Having a write to a buffer loop, what would be a better way (in terms of speed) to rotate the buffer? Buffer rotation is an exceptional situation and will occur very rarely.
I have thought about three possible solutions:
Given:
rdx - pointer to buffer
rcx - buffer size
First: jump out and return.
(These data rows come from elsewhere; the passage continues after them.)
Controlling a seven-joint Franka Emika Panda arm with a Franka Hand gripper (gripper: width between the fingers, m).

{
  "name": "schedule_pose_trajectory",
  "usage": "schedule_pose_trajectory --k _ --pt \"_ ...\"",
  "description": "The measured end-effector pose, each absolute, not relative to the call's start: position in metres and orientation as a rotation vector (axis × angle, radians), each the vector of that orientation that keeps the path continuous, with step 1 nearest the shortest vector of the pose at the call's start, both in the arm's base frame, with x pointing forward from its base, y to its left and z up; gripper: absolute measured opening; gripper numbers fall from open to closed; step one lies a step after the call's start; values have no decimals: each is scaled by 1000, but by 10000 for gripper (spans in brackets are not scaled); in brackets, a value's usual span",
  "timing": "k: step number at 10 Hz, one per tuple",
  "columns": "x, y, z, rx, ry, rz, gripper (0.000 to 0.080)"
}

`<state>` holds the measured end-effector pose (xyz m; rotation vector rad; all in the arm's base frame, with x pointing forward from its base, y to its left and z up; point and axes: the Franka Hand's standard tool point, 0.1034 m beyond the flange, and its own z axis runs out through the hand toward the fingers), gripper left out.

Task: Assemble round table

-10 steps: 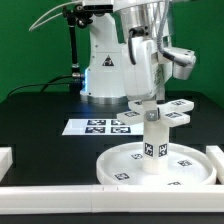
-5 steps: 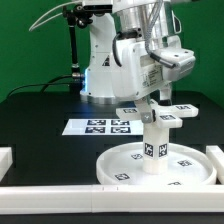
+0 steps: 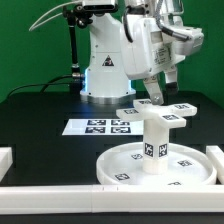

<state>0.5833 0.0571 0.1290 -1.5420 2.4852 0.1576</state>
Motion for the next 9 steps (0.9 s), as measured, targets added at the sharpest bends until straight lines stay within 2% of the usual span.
schedule_pose_trajectory --k 2,6,9 --pt "583 58 128 -1548 2483 158 649" --pt "588 66 132 -2232 1938 198 649" --pt "589 68 132 -2434 1671 189 649"
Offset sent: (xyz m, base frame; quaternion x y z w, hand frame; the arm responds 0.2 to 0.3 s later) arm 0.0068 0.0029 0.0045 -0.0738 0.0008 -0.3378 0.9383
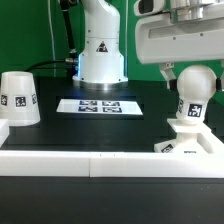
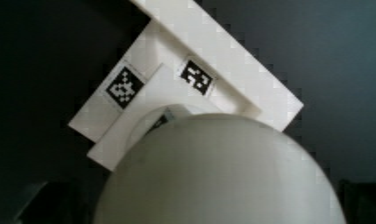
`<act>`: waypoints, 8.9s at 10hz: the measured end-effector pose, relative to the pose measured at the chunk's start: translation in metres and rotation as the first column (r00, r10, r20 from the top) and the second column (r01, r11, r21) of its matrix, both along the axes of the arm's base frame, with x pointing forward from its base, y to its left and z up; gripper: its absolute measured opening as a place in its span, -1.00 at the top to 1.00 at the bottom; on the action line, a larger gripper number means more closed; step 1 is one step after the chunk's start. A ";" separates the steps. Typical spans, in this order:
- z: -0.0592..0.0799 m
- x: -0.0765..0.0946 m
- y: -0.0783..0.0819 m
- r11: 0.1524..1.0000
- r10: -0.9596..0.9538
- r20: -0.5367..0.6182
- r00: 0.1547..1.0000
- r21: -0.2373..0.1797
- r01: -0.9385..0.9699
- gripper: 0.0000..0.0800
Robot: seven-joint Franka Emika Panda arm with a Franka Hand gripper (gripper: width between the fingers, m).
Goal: Assemble lamp
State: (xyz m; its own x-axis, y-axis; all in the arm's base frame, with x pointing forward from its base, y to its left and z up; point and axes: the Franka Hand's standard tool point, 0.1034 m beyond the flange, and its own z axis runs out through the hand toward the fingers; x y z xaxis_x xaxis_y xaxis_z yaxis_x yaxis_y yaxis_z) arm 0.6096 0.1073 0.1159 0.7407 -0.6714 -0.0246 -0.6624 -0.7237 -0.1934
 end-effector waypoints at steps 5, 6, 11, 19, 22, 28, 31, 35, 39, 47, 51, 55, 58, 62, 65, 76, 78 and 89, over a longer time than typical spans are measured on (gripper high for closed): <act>0.000 0.000 -0.001 0.931 0.365 0.052 0.930 -0.054 -0.362 -0.75; 0.000 0.000 -0.001 0.913 0.406 0.057 0.912 -0.062 -0.403 -0.75; 0.002 0.009 -0.001 0.411 0.910 0.074 0.409 -0.307 -0.858 -0.75; 0.001 0.010 -0.007 -0.088 0.996 -0.044 -0.077 -0.373 -0.924 -0.75; 0.001 0.010 -0.007 -0.147 0.989 -0.061 -0.133 -0.377 -0.915 -0.75; 0.003 0.010 -0.006 0.078 0.996 -0.011 0.088 -0.368 -0.926 -0.44; 0.007 0.014 -0.006 0.422 0.902 0.061 0.428 -0.339 -0.841 -0.44; 0.007 0.018 -0.013 0.584 0.804 0.113 0.584 -0.337 -0.739 -0.44; 0.009 0.022 -0.023 0.731 0.669 0.153 0.727 -0.310 -0.608 -0.44; 0.007 0.006 -0.025 0.987 0.102 0.325 0.940 -0.149 -0.056 -0.44; 0.006 0.004 -0.027 0.994 0.005 0.322 0.947 -0.103 0.030 -0.71; 0.011 0.010 -0.022 0.956 0.265 0.322 0.909 -0.211 -0.204 -0.75; 0.017 0.015 -0.013 0.828 0.547 0.255 0.797 -0.303 -0.472 -0.75; 0.015 0.014 -0.016 0.609 0.786 0.130 0.605 -0.334 -0.720 -0.75; 0.016 0.014 -0.011 0.494 0.864 0.082 0.496 -0.328 -0.806 -0.75; 0.016 0.005 0.009 -0.121 0.991 -0.101 -0.089 -0.382 -0.916 -0.75; 0.014 0.005 0.002 -0.283 0.958 -0.151 -0.243 -0.375 -0.883 -0.75; 0.002 0.004 -0.030 -0.621 0.784 -0.260 -0.564 -0.305 -0.722 -0.71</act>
Offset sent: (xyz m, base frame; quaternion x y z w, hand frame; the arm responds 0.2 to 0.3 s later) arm 0.0000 0.0000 0.0000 0.0000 0.0000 -0.1296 0.9916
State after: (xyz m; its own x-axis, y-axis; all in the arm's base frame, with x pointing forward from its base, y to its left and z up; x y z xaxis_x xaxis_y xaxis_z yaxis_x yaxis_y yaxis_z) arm 0.6132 0.0776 0.1182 0.0766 0.9970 -0.0102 0.9736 -0.0726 0.2163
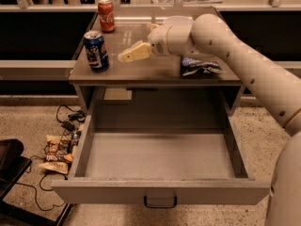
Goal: Place pepsi can into top drawer
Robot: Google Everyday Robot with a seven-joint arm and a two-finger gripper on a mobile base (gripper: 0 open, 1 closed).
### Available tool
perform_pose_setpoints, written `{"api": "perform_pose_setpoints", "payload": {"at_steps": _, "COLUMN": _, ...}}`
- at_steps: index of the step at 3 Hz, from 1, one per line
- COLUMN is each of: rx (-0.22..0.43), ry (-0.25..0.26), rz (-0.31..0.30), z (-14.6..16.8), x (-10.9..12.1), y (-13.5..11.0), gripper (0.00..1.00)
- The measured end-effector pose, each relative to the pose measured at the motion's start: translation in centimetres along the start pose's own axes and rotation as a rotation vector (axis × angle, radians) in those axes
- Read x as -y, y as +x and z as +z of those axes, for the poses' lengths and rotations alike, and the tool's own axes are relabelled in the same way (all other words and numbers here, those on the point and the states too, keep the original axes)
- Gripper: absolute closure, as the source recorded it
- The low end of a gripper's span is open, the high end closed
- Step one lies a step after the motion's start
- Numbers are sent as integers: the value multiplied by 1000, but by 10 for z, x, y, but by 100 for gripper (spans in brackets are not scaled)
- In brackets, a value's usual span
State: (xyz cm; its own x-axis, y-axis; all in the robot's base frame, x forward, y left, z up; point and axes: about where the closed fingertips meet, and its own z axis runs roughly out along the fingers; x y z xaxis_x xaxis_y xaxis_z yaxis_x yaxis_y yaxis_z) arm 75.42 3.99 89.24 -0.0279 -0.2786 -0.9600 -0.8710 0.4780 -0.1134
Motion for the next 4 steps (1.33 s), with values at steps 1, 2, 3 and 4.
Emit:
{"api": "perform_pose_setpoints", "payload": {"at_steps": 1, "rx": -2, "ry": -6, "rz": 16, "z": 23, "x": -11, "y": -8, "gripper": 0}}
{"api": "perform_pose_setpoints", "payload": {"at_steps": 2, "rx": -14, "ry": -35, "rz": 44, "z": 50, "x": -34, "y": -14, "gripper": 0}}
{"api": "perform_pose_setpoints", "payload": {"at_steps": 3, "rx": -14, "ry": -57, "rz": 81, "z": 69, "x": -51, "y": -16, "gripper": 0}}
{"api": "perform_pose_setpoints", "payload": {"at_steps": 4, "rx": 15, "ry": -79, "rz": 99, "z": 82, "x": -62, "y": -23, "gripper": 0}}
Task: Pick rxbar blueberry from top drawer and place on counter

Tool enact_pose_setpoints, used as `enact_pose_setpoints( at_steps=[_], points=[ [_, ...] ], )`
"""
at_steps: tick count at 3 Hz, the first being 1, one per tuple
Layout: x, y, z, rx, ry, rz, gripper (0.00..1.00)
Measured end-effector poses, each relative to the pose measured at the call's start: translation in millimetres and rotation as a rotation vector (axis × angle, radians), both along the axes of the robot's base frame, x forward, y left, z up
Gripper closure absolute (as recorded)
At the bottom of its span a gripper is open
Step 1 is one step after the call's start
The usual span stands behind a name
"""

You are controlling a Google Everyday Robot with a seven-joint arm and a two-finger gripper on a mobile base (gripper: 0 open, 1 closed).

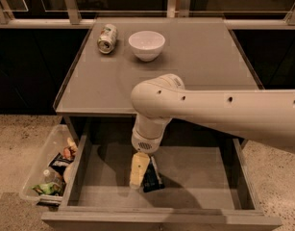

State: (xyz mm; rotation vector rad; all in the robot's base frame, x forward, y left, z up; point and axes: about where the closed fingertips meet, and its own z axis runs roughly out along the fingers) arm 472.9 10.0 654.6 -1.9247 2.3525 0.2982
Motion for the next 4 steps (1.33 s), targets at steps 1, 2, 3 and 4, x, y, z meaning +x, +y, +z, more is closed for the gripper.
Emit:
enact_pose_setpoints(
  at_steps=[1,2,3,4],
  points=[
    [-7.6,14.6,-7.1,-0.055,-0.111,0.009,0.0],
    [-28.8,34.1,-40.6,-0.154,-0.204,0.105,0.0],
    [-36.6,13.2,-62.8,-0.244,-0.23,0.121,0.0],
    [-36.6,13.1,-62.8,-0.244,-0.23,0.121,0.0]
  ],
)
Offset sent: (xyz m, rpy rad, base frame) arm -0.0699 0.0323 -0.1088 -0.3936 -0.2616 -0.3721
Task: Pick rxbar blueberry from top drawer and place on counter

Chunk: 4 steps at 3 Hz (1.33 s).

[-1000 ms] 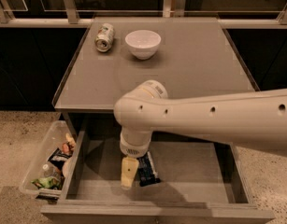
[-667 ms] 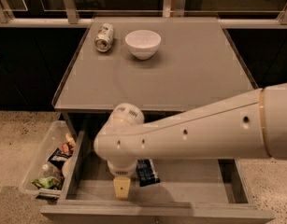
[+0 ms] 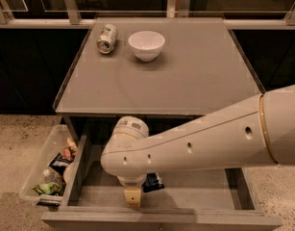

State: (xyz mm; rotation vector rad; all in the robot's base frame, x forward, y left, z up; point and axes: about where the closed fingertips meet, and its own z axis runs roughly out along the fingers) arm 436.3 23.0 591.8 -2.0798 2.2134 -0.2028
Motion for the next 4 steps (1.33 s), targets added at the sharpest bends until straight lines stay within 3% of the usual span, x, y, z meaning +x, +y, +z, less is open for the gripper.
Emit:
enact_pose_setpoints(
  at_steps=[1,2,3,4],
  points=[
    [2.9,-3.6,-1.7,0.02,0.014,-0.004,0.0],
    [14.9,-15.4,-16.0,0.122,0.084,-0.069,0.0],
    [11.6,-15.0,-19.3,0.136,0.11,-0.013,0.0],
    [11.8,-15.0,-19.2,0.136,0.11,-0.013,0.0]
  ],
)
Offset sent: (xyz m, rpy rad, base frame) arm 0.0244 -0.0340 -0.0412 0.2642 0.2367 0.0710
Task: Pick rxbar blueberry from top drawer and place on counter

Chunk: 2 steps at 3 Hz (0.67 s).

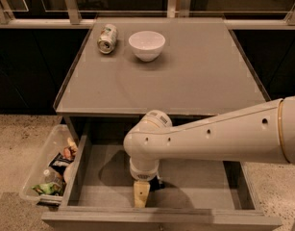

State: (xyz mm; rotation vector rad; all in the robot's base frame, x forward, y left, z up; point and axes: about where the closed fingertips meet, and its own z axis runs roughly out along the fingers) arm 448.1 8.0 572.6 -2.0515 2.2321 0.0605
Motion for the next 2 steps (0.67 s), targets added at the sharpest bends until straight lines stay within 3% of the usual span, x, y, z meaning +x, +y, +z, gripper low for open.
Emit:
enact_pose_setpoints(
  at_steps=[2],
  points=[
    [0.0,0.0,0.0,0.0,0.0,0.0,0.42]
  ],
)
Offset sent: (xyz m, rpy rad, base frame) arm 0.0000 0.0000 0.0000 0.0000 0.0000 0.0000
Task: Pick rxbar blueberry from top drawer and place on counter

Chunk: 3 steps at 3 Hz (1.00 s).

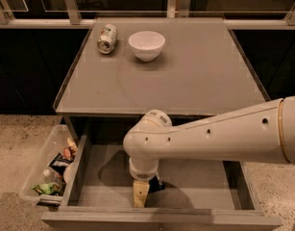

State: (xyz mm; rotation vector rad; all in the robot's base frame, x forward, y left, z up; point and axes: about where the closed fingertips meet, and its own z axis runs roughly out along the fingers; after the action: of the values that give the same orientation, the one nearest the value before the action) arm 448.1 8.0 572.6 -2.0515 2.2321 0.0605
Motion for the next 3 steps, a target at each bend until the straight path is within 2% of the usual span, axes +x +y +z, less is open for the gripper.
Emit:
enact_pose_setpoints(
  at_steps=[2,3],
  points=[
    [0.0,0.0,9.0,0.0,0.0,0.0,0.88],
    [0.0,0.0,18.3,0.0,0.0,0.0,1.0]
  ],
)
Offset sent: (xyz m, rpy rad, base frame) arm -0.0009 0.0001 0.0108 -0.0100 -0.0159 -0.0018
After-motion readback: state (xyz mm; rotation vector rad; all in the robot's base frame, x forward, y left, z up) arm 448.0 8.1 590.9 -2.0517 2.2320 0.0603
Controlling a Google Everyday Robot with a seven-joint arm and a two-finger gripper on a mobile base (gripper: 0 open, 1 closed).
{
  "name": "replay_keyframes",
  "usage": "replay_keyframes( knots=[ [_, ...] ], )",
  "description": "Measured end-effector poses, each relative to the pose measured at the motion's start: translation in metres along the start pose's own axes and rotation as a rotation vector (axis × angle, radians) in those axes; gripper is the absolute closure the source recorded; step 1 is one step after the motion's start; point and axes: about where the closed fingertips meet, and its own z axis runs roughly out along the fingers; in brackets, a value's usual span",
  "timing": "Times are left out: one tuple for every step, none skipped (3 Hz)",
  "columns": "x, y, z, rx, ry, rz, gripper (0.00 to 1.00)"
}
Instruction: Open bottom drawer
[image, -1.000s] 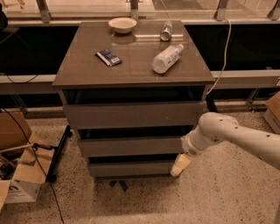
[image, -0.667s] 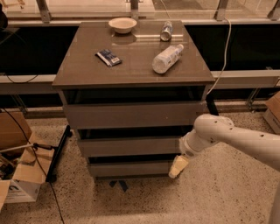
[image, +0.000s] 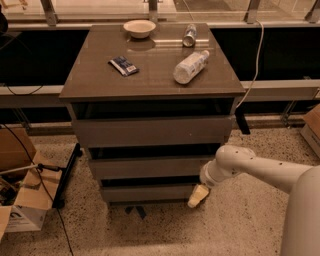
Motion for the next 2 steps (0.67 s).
replay_keyframes(
  knots=[
    [0.0173,-0.0069,0.0485,-0.037,0.006,0.06,0.0],
    [0.0175,-0.0065,0.0491,-0.038,0.006,0.06,0.0]
  ],
)
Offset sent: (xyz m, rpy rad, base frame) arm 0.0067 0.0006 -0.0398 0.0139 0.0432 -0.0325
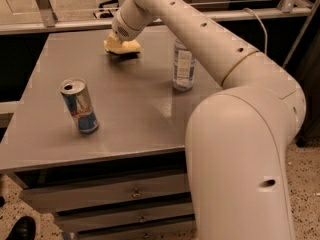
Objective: Move sponge near blue plastic bottle
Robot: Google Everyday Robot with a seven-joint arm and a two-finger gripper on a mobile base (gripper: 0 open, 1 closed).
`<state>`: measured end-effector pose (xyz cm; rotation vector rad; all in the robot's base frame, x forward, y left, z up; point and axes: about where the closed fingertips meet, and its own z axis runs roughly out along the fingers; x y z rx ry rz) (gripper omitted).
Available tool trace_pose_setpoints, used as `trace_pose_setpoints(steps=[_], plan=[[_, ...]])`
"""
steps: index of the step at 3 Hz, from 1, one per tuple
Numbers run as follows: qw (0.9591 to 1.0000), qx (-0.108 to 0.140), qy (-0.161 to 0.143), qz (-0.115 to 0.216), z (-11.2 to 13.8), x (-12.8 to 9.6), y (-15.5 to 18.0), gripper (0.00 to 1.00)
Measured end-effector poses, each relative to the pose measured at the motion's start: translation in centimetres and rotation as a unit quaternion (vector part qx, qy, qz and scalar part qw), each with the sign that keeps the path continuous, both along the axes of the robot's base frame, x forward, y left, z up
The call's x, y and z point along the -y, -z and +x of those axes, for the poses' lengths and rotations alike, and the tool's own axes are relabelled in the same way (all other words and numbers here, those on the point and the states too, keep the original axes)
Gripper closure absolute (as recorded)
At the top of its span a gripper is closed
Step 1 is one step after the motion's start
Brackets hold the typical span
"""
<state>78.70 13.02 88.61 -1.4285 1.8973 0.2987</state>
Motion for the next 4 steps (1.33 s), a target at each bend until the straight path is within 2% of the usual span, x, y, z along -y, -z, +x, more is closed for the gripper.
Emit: trace_pose_setpoints(steps=[1,2,3,4], plan=[[0.9995,0.024,-0.02,0.006,-1.8,-0.1,-2.5,1.0],[0.9937,0.083,-0.076,0.002,-6.1,-0.2,-8.3,1.0],[0.9808,0.157,-0.113,-0.022,-9.2,1.0,-14.5,1.0],[0.9673,0.222,-0.105,-0.063,-10.3,5.4,-20.0,1.0]])
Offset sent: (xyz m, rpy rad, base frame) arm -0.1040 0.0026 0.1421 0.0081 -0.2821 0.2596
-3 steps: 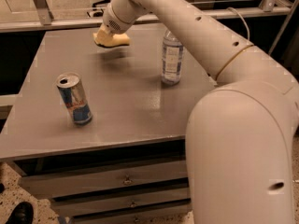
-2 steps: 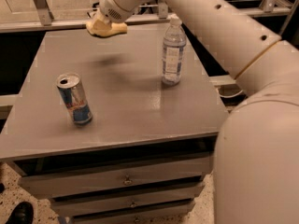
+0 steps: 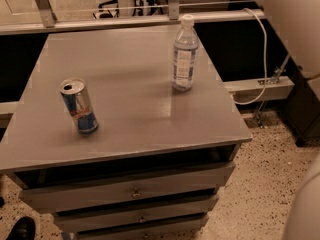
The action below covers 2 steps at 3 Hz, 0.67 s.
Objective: Move sponge near blue plastic bottle
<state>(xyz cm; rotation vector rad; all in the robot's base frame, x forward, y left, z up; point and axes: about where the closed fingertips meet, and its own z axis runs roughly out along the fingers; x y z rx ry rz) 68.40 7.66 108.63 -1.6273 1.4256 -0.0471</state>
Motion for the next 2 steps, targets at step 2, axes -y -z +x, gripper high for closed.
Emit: trace_pose_setpoints(steps=[2], plan=[[0.9986,0.036,0.039,0.003,-0.7,13.3,-3.6,1.0]])
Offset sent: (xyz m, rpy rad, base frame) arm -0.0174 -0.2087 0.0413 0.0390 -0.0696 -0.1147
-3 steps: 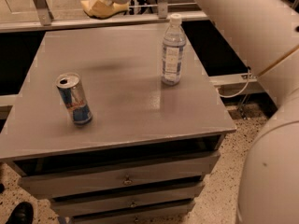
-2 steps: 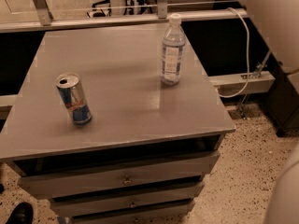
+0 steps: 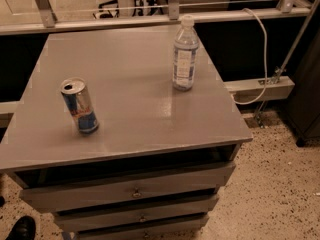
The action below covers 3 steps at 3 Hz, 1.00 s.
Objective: Move sponge near blue plastic bottle
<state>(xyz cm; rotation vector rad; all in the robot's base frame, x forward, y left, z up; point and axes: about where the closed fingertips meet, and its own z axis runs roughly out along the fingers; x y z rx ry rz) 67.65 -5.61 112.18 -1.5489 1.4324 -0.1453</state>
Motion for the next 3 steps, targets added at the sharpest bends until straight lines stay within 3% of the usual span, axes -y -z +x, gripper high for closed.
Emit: trace_pose_setpoints(steps=[2,3], plan=[[0.9999,-0.016,0.001,0.0,-4.0,8.8,1.0,1.0],[0.9989,-0.043,-0.02,0.001,-5.7,10.1,3.4,1.0]])
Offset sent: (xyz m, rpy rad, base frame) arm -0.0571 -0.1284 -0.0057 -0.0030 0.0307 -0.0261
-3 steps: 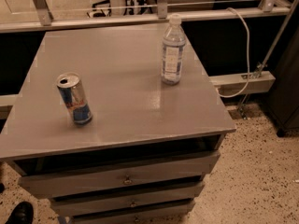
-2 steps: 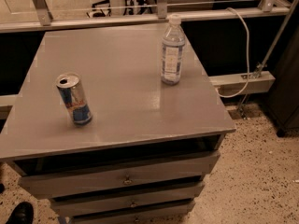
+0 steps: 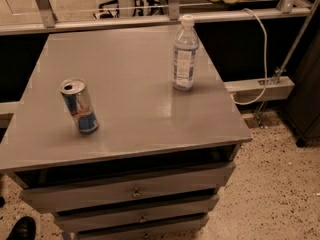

But I guess this is the worst one
mov rdi, rdx
lea rbx, [rdx + rcx]
continue:
cmp rdi, rbx
jae rotate
do_stuff:
. . .
mov [rdi], ax
add rdi, 2
jmp continue
rotate:
mov rdi, rdx
jmp do_stuff
Second, use cmovcc.
mov rdi, rdx
lea rbx, [rdx + rcx]
continue:
push rdx
cmp rdi, rbx
cmovae [rsp]
pop rdx
do_stuff:
. . .
mov [rdi], ax
add rdi, 2
jmp continue
Third, use cmovcc preinitialized
mov rdi, rdx
mov [rbp - 8], rdx
lea rbx, [rdx + rcx]
continue:
cmp rdi, rbx
cmovae [rbp - 8]
do_stuff:
. . .
mov [rdi], ax
add rdi, 2
jmp continue
I remember from optimization guides, that it's better to avoid conditions in loops. But I'm not sure if cmovcc is better than conditional flow in case branch prediction will predict "not taking the jump" most of the time. Number of iterations may vary. But most of the time I assume couple of hundreds. Thanks in advance!